Michael Kramer, professor of communication studies at St Mary’s College, Indiana, said Obama must stress eye contact, after spending much of the Denver debate glancing down at his notes.
“He needs to make sure he is talking right to the people asking the questions and really engaging them and being more dynamic ... he needs more energy in his voice,” Kramer said.
But Obama must also be careful not to over compensate by being too aggressive, Kramer said.
Republicans are already laying groundwork for such a slip.
“I think President Obama is going to come out swinging. He’s going to have to compensate for a poor first debate,” Republican Senator Rob Portman told ABC.
Privately, Obama aides said it took less than a quarter of an hour for them to realise in Denver that their boss was off kilter, but are confident he will bounce back.
Obama adviser Robert Gibbs said the president was “disappointed” in his performance in Denver.
“He knew when he walked off that stage and he also knew as he watched the tape of that debate that he has to be more energetic,” Gibbs told CNN.
“I think you’ll see somebody who is very passionate about the choice that our country faces.”
Supporters expect Obama to raise not just Romney’s 47% comment, but also his own auto industry bailout and women’s issues, which he ignored in Denver and to answer Romney’s complaints he mishandled the attack on the US consulate in Benghazi on September 11.
The huge audience for the Denver debate meant Obama’s embarrassment was a ubiquitous topic of conversation in America, and some people wondered whether the president was simply exhausted by four crisis-scarred years.
Conservatives saw vindication.
Critics said Obama was exposed as unused to cross examination after four years in the White House bubble and was disdainful of others and his Rocky Mountain low in Denver wrought swift political damage.
Romney overtook the president in national polls and undermined him in battleground states that will decide the election.
The Obama who showed up in Denver, a sometimes detached figure who chafes at the trivialities of day-to-day politics, was familiar to people who have seen him at close quarters, but television viewers met him for the first time in Denver.
Aides say the president hates artifice and appeared to bristle at the fake gladiatorial nature of a debate against a foe he disdains.
During a mostly charmed political life, Obama has sometimes stumbled into similar trouble, only to rescue himself with a grand political gesture.
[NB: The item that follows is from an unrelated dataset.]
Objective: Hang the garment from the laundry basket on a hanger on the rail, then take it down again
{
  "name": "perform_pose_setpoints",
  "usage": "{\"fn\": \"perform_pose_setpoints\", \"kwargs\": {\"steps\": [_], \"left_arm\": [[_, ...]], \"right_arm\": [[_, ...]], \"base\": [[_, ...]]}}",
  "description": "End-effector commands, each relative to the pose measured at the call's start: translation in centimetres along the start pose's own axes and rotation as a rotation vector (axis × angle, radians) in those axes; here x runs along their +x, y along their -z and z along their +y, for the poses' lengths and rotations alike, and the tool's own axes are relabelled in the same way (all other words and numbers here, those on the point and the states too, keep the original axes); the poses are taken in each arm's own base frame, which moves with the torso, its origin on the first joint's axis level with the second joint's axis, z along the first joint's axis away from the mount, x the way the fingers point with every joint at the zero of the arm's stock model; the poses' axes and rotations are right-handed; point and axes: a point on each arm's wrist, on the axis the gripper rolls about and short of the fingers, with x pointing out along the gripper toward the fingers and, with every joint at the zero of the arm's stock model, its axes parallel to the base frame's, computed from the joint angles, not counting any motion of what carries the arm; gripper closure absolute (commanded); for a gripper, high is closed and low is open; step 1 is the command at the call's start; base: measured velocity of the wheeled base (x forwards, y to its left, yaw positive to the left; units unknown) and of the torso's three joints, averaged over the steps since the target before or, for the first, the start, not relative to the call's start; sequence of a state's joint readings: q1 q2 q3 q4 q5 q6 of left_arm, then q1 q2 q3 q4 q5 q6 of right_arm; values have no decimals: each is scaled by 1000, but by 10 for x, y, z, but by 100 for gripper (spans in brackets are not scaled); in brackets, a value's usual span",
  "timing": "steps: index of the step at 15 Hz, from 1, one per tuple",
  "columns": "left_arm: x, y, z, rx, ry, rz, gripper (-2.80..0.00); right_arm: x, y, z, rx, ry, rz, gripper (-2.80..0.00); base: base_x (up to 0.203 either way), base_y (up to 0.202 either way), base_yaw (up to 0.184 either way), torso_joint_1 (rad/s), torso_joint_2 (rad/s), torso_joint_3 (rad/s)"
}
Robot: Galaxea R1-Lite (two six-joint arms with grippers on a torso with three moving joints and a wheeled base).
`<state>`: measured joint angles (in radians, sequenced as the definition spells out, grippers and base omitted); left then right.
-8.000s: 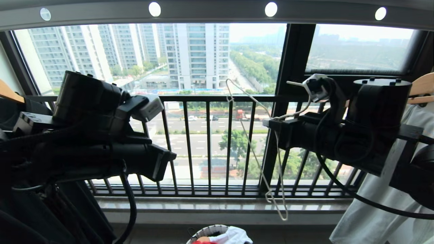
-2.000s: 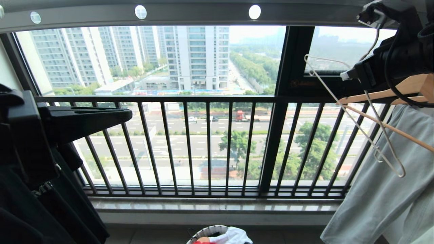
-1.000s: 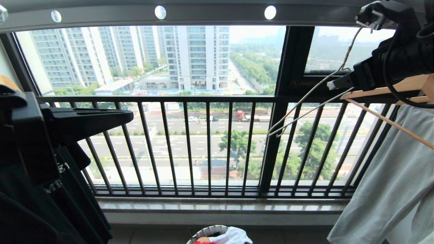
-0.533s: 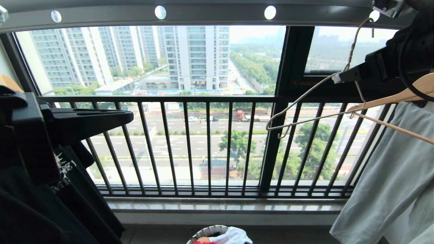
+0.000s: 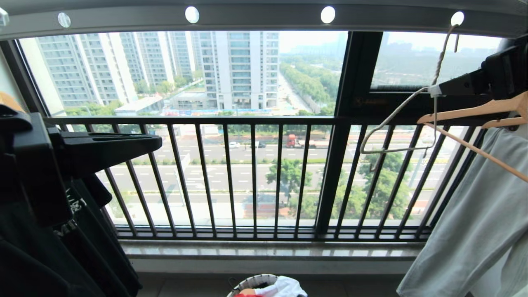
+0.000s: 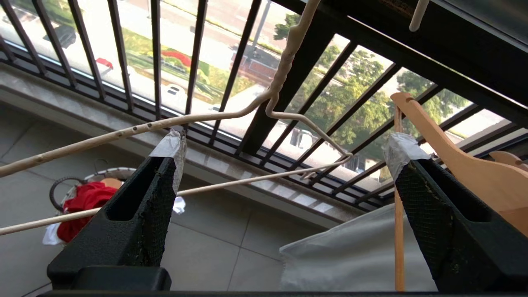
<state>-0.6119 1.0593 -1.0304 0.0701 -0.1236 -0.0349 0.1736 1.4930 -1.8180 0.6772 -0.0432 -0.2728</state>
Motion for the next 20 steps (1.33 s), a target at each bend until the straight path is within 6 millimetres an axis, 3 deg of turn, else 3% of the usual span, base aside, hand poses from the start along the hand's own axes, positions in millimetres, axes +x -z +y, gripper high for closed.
{"fn": "perform_pose_setpoints", "kwargs": {"steps": [1, 5, 6, 12, 15, 20], "left_arm": [[-1, -1, 0, 0, 1, -5, 0], [-1, 0, 0, 0, 1, -4, 0], [-1, 0, 0, 0, 1, -3, 0], [0, 8, 0, 1, 1, 24, 0], [-12, 14, 1, -6, -24, 17, 0], [-78, 36, 0, 1, -240, -111, 0]], "right_arm": [[-32, 6, 0, 0, 8, -37, -280], [-75, 27, 5, 0, -6, -67, -280], [-88, 34, 7, -1, -17, -82, 0], [-151, 60, 12, 54, -52, -204, 0], [-197, 73, 14, 172, -39, -327, 0], [-277, 125, 24, 277, -15, -542, 0]], "base": [[0, 0, 0, 0, 0, 0], [0, 0, 0, 0, 0, 0], [0, 0, 0, 0, 0, 0], [0, 0, 0, 0, 0, 0], [0, 0, 0, 0, 0, 0], [0, 0, 0, 0, 0, 0]]}}
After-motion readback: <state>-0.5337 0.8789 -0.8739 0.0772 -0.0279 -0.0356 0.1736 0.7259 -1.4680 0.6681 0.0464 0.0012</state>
In Dec 2007, he seemed to be meandering to defeat to Hillary Clinton in Democratic primaries.
But with an electrifying speech at an Iowa Democratic party dinner, the president revived his campaign.
When racially charged rhetoric of his pastor Jeremiah Wright threatened to derail his White House hopes, Obama produced a seminal speech on race.
As president, he dragged health reform through Congress after a passionate rallying call to Democratic lawmakers, then bounced back from a Republican rout in 2010 mid-term elections and seemed poised for re-election.
But tonight he will not been in his rhetorical comfort zone making a speech, but in the treacherous high wire act of a TV debate.